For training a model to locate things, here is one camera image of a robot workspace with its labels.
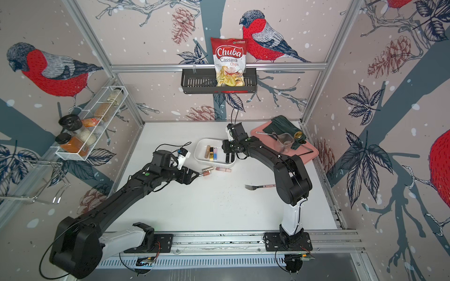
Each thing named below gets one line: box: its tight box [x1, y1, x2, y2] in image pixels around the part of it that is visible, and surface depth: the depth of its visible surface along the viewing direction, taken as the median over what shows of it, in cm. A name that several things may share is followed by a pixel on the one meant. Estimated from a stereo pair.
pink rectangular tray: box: [280, 139, 319, 165], surface depth 107 cm
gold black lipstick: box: [209, 146, 214, 161], surface depth 103 cm
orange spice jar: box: [55, 132, 90, 157], surface depth 64 cm
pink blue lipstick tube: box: [213, 147, 218, 161], surface depth 103 cm
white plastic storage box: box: [193, 138, 237, 169], surface depth 103 cm
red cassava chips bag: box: [210, 37, 248, 88], surface depth 85 cm
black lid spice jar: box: [58, 114, 97, 146], surface depth 65 cm
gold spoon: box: [294, 131, 303, 139], surface depth 99 cm
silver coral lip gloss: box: [198, 170, 211, 177], surface depth 96 cm
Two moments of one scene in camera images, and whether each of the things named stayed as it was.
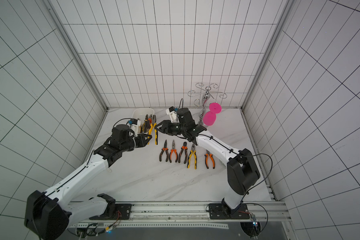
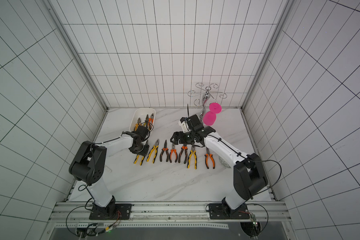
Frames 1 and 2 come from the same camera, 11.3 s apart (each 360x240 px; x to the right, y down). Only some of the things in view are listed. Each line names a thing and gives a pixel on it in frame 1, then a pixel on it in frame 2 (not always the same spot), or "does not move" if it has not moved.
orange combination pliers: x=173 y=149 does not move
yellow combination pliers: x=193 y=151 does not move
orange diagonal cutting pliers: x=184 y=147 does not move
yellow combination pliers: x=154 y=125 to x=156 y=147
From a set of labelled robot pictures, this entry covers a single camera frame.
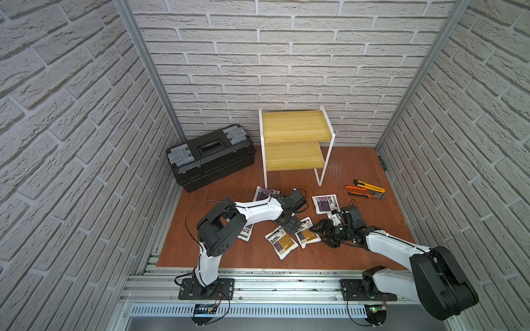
******************************
Tally the lines above with "yellow", please; number only.

2